— Directions —
Return only those lines of the listing that hold the word "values".

— Task material —
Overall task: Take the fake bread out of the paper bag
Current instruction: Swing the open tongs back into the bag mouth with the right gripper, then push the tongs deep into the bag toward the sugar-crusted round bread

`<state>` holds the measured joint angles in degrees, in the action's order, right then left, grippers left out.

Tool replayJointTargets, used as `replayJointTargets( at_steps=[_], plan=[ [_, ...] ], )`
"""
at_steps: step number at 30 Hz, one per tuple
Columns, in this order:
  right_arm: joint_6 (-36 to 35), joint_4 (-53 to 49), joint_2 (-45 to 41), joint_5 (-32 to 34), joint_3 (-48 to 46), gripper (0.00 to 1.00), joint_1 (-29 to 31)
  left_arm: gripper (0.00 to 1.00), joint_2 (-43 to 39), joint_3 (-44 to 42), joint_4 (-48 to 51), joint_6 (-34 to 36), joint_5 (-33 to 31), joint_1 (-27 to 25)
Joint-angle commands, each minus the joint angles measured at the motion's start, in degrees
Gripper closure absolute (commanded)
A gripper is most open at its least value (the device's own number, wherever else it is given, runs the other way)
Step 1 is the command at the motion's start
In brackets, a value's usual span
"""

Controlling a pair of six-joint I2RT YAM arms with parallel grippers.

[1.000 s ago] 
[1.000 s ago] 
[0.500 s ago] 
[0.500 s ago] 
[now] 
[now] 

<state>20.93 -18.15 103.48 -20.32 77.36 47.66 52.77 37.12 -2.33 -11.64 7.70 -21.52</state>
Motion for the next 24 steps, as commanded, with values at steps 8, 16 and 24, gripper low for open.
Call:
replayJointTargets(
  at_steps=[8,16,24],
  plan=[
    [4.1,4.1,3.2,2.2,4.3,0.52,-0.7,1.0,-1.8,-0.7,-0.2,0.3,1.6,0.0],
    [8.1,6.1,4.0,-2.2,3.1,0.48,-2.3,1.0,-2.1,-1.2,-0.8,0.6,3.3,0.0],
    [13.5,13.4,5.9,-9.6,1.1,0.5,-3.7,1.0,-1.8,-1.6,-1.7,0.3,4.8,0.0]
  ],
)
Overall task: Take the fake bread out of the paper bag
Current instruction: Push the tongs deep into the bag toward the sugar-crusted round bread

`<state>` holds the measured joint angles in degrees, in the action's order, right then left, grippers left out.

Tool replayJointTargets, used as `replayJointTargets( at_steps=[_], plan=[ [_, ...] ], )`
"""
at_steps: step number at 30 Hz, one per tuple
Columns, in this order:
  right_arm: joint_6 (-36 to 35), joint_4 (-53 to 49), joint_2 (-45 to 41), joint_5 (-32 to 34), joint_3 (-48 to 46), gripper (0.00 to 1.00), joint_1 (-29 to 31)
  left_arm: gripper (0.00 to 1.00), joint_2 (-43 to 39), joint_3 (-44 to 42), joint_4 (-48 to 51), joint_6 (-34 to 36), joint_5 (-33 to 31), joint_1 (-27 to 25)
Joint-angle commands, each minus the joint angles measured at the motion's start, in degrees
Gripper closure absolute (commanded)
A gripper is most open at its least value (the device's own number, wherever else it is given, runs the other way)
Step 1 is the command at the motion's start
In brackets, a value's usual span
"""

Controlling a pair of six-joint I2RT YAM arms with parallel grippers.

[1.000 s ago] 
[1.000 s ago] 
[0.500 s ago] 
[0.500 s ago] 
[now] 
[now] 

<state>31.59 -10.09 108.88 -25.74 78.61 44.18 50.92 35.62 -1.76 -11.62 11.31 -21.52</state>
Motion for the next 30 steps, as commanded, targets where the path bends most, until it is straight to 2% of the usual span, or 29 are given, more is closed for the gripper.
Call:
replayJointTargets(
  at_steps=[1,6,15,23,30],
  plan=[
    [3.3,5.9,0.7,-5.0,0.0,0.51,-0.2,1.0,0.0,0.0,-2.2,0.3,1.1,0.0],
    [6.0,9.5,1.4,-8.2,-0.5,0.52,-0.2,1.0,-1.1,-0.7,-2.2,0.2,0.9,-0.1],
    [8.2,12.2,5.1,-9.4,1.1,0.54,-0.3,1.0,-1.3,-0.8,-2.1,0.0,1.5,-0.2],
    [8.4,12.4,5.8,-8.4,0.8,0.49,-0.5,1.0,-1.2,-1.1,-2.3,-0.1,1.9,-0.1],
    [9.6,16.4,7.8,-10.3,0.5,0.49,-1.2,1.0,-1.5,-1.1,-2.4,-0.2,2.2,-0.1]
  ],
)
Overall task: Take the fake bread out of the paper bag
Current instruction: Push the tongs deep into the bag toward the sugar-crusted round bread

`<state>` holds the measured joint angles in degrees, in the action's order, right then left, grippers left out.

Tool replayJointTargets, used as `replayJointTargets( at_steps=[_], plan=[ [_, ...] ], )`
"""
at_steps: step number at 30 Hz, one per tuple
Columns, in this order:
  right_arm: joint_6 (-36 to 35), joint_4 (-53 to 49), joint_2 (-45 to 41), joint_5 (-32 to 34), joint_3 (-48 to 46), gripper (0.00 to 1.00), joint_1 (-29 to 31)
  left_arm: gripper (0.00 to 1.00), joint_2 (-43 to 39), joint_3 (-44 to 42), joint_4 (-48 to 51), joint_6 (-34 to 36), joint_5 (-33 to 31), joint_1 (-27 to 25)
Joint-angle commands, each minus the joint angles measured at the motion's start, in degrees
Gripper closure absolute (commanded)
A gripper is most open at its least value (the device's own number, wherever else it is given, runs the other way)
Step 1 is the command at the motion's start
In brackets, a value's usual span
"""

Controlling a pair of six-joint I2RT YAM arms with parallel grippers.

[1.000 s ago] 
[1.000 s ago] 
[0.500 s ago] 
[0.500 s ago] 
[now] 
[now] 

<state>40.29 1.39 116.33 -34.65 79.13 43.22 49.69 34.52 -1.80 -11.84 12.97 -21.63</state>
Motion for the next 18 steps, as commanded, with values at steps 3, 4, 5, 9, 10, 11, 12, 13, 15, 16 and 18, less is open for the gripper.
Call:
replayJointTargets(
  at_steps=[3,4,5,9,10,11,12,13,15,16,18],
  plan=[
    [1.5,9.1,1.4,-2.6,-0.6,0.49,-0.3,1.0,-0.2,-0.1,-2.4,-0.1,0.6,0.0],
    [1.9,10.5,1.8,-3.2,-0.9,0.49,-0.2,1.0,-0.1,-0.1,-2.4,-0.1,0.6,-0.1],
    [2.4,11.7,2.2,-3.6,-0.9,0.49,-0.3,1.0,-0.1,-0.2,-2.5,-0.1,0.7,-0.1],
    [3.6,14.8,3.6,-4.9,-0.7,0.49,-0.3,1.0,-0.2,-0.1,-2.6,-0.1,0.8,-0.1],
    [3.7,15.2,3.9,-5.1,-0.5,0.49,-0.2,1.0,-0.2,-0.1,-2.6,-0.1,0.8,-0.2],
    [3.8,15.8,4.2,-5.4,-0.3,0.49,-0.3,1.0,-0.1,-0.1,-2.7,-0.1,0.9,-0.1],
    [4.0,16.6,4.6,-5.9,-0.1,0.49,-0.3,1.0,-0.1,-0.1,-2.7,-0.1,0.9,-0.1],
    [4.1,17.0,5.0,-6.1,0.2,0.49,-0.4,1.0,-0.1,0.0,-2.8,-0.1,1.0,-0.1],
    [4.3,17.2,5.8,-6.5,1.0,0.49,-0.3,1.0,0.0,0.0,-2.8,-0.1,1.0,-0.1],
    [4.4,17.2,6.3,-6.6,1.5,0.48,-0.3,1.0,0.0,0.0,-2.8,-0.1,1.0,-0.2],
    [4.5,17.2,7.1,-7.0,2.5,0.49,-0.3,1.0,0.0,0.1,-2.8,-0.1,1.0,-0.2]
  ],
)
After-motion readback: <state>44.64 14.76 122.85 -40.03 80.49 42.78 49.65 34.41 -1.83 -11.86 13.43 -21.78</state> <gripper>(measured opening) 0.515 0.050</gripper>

— Written answer —
Motion for the next 24 steps, as commanded, with values at steps 8, 16 and 24, gripper low for open.
Motion for the next 18 steps, as commanded, with values at steps 3, 4, 5, 9, 10, 11, 12, 13, 15, 16 and 18, less is open for the gripper.

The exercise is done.